The book covers several key algorithms: decision trees, support vector machines, logistic regression, k-Nearest Neighbours and term frequency-inverse document frequency (TF-IDF) but not in any great depth of implementation. To my mind it is surprisingly mathematical in places, given the intended audience of managers rather than scientists.

The strengths of the book are in the explanations of the algorithms in visual terms, and in its focus on the expected value framework for evaluating data mining models. Diversity of explanation is always a good thing; read enough different explanations and one will speak directly to you. It also spends more of its time discussing practical applications than other books on data mining. An example on “churn” runs through the book. “Churn” is the loss of customers at the end of a contract, in this case the telecom industry is used as an illustration.

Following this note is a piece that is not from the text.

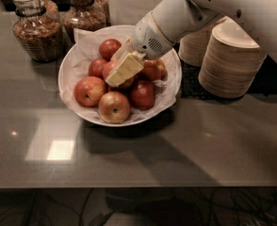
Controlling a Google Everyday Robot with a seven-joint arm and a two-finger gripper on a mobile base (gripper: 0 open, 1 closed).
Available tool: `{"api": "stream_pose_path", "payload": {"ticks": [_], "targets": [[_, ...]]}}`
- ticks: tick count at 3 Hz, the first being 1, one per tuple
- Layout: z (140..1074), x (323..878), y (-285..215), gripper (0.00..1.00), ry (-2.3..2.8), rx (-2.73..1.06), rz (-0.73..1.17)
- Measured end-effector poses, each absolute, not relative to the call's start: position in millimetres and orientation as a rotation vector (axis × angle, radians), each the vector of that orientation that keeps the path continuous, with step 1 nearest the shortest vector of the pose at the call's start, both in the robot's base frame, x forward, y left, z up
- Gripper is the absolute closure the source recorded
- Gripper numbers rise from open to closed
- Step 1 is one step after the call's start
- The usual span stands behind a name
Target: Pick apple from white bowl
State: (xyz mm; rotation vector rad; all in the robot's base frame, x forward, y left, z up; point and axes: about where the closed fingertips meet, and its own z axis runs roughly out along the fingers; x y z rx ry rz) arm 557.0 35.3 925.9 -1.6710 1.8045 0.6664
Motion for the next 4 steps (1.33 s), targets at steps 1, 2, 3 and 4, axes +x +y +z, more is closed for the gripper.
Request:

A couple of nuggets I picked up:

  • You can think of different machine learning algorithms in terms of the decision boundary they produce and how that looks. Overfitting becomes a decision boundary which is disturbingly intricate. Support vector machines put the decision boundary as far away from the classes they separate as possible;
  • You need to make sure that the attributes that you use to build your model will be available at the point of use. That’s to say there is no point in building a model for churn which needs an attribute from a customer which is only available just after they’ve left you. Sounds a bit obvious but I can easily see myself making this mistake;
  • The expected value framework for evaluating models. This combines the probability of an event, i.e. the result of a promotion campaign with the value of the outcome. Again churn makes a useful demonstration. If you have the choice between a promotion which is successful with 10 users with an average spend of £10 per year or 1 user with an average spend of £200 then you should obviously go with the latter rather than the former. This reminds me of expectation values in quantum mechanics and in statistical physics.

The title of the book, and the related reading demonstrate that data science, machine learning and data mining are used synonymously. I had a quick look at the popularity of these terms over the last few years. You can see the results in the Google Ngram viewer here. Somewhat to my surprise data science still lags far behind other terms despite the recent buzz, this is perhaps because Google only expose data to 2008.

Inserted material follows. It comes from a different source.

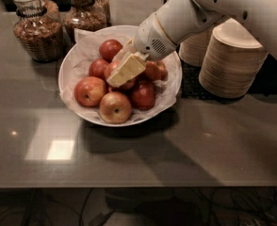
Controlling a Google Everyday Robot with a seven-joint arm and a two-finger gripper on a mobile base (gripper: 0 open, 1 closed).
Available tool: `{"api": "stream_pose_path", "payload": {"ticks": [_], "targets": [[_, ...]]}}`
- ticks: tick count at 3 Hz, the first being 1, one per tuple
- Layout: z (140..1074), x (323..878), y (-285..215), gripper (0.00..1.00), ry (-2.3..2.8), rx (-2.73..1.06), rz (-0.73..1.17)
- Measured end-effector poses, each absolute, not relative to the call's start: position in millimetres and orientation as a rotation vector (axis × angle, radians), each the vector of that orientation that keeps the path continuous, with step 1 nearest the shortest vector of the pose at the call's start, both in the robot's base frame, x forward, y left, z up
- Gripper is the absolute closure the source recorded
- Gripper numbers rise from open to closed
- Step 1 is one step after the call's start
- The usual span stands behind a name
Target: Pick apple from white bowl
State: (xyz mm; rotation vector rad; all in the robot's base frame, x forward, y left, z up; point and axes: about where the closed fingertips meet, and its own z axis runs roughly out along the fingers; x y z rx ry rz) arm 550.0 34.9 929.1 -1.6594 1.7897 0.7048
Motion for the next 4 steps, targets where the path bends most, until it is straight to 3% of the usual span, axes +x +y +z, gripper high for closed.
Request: {"api": "stream_pose_path", "payload": {"ticks": [2, 4], "targets": [[932.0, 539.0, 25.1, 1.0, 1.759, -1.642, 0.739], [986.5, 520.1, -26.1, 1.0, 1.636, -1.602, 0.665]]}}
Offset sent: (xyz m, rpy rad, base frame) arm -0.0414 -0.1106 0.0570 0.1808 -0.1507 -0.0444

Which book should you read?

All of them!

If you must buy only one then make it Data Mining, it is encyclopaedic and covers high level business overview, toy implementation and detailed implementation in some depth. If you want to see the code, then get Machine Learning in Action – but be aware that ultimately you are most likely going to be using someone else’s implementation of the core machine learning algorithms. Mining the Social Web is excellent if you want to see the code and are particularly interested in social media. And read Data Science for Business if you are the intended managerial audience or one who will be doing data mining in a commercial environment.